China Daily | Updated: 2017-09-14 07:36

ZHANG YIWEN, a 10-year-old girl from Central China's Henan province, who took the college entrance examination, or gaokao, this year, has been admitted as a formal student to Shangqiu Institute of Technology. Thepaper.cn comments:

Zhang is one of the perhaps hundreds of "minor" students to be admitted to a college this year. Of the about 3,000 freshmen enrolled by Peking University, 340 were born after 2000, with the youngest being just 14 years old.

But Zhang is different from them, too, because she never attended compulsory education school. Instead, she studied in a training school run by her father, who thinks quite highly of her. According to reports, he hopes his daughter would continue studying after graduation and get a PhD before her 20th birthday.

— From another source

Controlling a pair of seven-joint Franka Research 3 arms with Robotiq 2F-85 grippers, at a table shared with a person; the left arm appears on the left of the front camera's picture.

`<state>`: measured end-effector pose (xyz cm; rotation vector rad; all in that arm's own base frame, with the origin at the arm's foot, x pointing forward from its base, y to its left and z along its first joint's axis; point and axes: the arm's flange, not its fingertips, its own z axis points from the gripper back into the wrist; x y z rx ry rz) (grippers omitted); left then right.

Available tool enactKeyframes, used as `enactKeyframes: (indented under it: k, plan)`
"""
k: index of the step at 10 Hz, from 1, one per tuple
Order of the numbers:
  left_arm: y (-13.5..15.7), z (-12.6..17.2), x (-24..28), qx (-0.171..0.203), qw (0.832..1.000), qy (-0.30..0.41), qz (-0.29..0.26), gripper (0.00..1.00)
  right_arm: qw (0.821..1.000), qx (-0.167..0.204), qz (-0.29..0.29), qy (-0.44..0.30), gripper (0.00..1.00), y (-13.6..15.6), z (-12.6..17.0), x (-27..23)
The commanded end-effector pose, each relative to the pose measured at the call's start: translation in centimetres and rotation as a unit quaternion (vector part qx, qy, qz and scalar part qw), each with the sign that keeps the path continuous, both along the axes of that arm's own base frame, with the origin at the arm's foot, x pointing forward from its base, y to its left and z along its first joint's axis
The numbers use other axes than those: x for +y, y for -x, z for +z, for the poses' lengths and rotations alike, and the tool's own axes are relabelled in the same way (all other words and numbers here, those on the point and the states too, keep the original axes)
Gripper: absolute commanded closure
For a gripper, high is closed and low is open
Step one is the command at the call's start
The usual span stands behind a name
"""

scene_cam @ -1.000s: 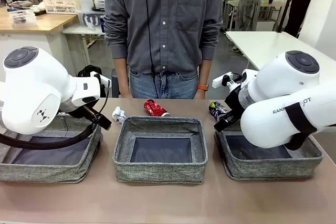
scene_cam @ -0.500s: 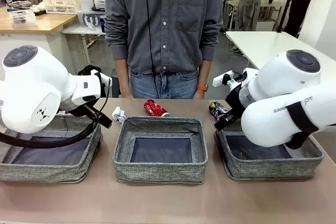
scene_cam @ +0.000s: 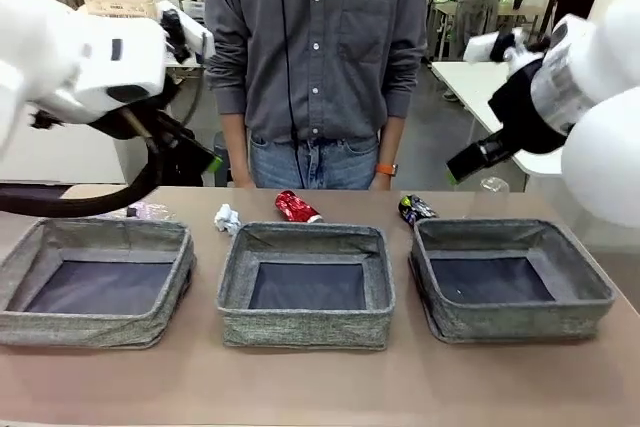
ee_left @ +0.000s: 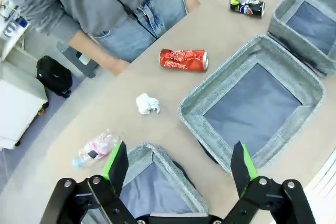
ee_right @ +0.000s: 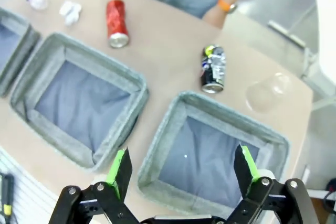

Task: Sort the waste into the appropriate baskets.
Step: Pick up the waste item pointed out by the person.

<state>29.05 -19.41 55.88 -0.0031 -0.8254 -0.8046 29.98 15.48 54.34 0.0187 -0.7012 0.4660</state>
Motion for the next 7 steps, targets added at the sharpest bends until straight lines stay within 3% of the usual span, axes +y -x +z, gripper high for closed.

It is good to let extraordinarily intelligent children receive higher education earlier than others, but the possible negative effects should also be considered. A 10-year-old girl might find it hard to mix with or adjust to her 17-and 18-year-old classmates in college, or vice-versa, which could curb her healthy growth.

Besides, Zhang is reported to have skipped her compulsory education with the support of her father, which is illegal. Compulsory education means every child must receive it unconditionally. Zhang's father had already broken the law when he allowed the girl to study in his training school instead of sending her to a proper school.

Media reports suggest Zhang had taken gaokao even last year, which was hyped up by her father as an advertisement for his training school. If that's true, her father has used a minor for making profits, which is illegal, too. We hope Zhang's right to compulsory education will be protected and her father is held accountable for his deeds, if they are illegal.